From the records below, transcribe only the lines running from the one with "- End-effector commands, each" through the one with "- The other". Keep both of those end lines.
══════════
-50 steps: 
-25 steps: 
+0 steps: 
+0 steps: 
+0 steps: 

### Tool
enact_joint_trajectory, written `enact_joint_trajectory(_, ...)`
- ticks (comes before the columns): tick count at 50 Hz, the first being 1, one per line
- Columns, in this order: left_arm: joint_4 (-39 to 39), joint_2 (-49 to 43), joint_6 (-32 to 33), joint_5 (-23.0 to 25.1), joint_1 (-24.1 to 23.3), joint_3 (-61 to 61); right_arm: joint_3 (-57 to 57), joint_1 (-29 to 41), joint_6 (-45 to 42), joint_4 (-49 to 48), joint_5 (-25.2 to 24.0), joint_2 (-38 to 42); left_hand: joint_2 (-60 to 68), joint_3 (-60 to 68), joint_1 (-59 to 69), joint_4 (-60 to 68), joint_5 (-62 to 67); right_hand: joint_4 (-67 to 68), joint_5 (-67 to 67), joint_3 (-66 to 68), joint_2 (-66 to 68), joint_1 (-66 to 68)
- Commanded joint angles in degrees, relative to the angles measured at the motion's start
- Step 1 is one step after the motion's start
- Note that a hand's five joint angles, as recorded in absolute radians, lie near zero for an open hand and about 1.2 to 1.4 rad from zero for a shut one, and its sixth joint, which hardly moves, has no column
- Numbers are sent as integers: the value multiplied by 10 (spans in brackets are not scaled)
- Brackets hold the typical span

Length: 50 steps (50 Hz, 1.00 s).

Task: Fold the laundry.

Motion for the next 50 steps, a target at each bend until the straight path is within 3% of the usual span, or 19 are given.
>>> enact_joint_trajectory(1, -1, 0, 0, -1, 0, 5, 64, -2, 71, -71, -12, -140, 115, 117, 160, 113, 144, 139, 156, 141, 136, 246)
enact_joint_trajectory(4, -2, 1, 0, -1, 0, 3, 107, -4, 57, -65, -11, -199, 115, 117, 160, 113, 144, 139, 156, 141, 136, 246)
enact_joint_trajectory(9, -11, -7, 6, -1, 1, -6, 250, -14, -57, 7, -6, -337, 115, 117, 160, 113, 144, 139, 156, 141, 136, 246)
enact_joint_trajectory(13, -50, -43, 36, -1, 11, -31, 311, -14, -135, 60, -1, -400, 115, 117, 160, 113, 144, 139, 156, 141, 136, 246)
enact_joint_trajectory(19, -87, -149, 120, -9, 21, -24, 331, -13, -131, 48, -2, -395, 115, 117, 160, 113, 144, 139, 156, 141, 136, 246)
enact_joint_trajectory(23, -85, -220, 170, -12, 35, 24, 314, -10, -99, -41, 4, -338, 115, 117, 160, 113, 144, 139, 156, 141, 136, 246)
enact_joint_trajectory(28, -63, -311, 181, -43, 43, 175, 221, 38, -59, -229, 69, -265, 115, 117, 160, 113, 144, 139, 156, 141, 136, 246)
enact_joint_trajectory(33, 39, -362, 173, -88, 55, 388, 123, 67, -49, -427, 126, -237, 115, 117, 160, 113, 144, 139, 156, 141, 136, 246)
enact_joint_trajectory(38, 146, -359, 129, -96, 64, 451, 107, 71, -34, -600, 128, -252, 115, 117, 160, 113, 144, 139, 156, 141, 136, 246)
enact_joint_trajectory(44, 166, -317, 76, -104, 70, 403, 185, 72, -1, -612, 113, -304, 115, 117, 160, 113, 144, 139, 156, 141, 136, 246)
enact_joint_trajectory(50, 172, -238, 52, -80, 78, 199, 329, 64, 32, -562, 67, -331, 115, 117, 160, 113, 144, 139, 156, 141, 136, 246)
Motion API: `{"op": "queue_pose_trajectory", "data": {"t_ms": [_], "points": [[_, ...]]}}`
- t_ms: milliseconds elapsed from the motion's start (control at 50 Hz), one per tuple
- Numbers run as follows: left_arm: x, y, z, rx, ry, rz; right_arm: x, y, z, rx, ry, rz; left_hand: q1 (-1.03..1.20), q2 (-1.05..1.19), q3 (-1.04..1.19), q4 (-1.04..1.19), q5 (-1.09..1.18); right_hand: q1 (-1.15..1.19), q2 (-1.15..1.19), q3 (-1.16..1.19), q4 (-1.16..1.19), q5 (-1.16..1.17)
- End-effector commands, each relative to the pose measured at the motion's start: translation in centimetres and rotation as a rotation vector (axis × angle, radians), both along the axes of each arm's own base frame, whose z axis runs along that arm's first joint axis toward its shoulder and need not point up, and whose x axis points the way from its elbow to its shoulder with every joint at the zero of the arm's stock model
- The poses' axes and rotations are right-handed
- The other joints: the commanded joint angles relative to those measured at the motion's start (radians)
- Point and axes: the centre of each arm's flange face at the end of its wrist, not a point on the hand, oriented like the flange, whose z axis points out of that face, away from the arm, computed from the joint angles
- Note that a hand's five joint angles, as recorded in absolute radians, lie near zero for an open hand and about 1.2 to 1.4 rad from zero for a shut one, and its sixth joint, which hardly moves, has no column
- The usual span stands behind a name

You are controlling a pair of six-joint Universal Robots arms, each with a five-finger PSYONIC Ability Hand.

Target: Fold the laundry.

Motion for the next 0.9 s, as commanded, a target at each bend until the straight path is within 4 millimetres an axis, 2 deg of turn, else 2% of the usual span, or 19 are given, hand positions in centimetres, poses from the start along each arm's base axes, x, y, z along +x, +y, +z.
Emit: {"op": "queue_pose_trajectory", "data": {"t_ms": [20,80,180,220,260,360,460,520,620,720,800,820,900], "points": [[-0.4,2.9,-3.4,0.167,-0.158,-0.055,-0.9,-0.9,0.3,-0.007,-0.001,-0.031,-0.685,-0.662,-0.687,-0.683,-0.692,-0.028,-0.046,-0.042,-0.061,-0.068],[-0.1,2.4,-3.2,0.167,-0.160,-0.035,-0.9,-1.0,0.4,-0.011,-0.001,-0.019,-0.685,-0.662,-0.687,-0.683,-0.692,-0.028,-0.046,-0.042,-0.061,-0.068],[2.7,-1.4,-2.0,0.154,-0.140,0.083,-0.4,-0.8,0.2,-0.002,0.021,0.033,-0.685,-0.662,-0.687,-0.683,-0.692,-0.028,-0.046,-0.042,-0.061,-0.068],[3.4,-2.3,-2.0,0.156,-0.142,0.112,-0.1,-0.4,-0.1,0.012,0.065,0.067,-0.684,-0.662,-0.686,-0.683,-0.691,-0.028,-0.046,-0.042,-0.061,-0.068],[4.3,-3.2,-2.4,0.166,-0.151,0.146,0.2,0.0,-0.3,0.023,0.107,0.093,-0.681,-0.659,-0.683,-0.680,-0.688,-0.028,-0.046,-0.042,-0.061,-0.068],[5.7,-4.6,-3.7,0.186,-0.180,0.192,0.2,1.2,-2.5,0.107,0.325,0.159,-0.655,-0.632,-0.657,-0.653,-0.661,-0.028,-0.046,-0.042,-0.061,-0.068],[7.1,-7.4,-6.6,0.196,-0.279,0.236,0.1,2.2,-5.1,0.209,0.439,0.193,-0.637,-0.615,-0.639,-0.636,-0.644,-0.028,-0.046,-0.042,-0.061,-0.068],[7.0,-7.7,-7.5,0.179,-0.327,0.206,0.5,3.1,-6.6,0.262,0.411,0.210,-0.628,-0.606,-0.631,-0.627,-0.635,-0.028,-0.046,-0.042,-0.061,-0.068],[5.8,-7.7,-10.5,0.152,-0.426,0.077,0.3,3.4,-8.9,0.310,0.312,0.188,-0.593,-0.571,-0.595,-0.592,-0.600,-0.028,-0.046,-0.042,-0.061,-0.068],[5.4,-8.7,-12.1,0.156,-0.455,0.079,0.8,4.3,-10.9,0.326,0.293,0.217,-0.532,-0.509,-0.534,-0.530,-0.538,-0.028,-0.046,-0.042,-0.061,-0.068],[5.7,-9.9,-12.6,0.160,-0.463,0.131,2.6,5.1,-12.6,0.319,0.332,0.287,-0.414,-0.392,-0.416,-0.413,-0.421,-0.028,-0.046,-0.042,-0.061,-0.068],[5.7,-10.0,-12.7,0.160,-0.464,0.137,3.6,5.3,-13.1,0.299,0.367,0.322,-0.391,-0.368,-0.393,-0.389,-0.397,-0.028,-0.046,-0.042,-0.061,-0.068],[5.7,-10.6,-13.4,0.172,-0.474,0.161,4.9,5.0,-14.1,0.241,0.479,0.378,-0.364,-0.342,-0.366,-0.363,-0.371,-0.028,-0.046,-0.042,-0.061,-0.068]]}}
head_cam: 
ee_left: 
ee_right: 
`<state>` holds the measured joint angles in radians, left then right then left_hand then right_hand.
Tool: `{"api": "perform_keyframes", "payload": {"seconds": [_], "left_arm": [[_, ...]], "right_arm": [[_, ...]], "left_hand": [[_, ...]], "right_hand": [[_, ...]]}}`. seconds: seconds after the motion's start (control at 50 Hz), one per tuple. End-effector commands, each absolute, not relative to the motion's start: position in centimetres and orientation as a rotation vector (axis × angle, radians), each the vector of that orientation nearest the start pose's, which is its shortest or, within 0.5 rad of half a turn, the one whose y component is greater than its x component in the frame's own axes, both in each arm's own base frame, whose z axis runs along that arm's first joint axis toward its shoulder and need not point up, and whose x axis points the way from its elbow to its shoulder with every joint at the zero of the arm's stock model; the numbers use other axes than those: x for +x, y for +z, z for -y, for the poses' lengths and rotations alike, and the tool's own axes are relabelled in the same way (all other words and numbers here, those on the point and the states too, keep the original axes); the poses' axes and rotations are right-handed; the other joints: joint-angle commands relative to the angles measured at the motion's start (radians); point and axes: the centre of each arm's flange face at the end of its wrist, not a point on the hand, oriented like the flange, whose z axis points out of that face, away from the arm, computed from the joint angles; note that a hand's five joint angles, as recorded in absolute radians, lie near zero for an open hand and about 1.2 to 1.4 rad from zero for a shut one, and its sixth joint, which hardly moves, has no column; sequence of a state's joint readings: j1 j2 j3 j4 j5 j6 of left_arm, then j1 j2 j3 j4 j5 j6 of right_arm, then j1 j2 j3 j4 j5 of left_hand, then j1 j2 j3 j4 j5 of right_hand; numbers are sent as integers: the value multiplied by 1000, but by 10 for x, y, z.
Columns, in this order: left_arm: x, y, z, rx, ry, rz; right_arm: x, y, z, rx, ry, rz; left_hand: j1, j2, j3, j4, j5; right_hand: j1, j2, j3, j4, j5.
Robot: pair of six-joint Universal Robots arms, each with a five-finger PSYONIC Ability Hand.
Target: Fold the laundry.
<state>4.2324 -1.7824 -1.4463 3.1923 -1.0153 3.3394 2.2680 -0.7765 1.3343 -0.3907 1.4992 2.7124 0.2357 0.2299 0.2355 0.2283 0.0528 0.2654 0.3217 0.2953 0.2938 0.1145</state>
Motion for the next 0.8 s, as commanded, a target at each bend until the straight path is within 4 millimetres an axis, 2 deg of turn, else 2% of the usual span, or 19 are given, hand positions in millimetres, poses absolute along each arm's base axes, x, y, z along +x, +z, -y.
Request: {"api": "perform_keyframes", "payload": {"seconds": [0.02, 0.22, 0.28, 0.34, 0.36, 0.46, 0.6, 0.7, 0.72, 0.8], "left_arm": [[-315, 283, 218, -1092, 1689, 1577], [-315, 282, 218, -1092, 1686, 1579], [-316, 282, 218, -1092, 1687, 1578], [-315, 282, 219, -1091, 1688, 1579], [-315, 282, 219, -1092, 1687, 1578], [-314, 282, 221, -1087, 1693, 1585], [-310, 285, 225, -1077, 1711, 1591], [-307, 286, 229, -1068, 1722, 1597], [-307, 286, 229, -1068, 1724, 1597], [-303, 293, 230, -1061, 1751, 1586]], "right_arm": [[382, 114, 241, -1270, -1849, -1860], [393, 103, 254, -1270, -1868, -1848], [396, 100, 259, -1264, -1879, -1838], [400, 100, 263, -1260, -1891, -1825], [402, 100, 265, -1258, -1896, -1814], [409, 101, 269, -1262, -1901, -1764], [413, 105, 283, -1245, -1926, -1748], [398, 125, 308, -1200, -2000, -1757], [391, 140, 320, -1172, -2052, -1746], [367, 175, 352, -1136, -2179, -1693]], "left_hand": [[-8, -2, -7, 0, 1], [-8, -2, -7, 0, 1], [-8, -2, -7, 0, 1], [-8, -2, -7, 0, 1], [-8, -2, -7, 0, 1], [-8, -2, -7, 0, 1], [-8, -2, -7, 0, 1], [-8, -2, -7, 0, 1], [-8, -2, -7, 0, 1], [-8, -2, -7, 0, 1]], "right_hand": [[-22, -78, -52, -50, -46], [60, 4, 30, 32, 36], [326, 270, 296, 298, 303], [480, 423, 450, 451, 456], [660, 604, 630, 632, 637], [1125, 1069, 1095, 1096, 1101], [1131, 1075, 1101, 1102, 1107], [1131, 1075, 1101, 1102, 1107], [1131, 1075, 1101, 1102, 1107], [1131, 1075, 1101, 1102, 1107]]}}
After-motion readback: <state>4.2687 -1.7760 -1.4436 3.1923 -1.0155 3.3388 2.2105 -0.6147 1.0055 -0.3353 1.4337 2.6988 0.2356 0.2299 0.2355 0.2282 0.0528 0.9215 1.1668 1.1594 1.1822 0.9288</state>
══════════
**RESULT FOR THIS TASK:**
- End-effector commands, each relative to the pose measured at the motion's start: translation in centimetres and rotation as a rotation vector (axis × angle, radians), both along the axes of each arm's own base frame, whose z axis runs along that arm's first joint axis toward its shoulder and need not point up, and whose x axis points the way from its elbow to its shoulder with every joint at the zero of the arm's stock model
- The poses' axes and rotations are right-handed
- The other joints: the commanded joint angles relative to those measured at the motion's start (radians)

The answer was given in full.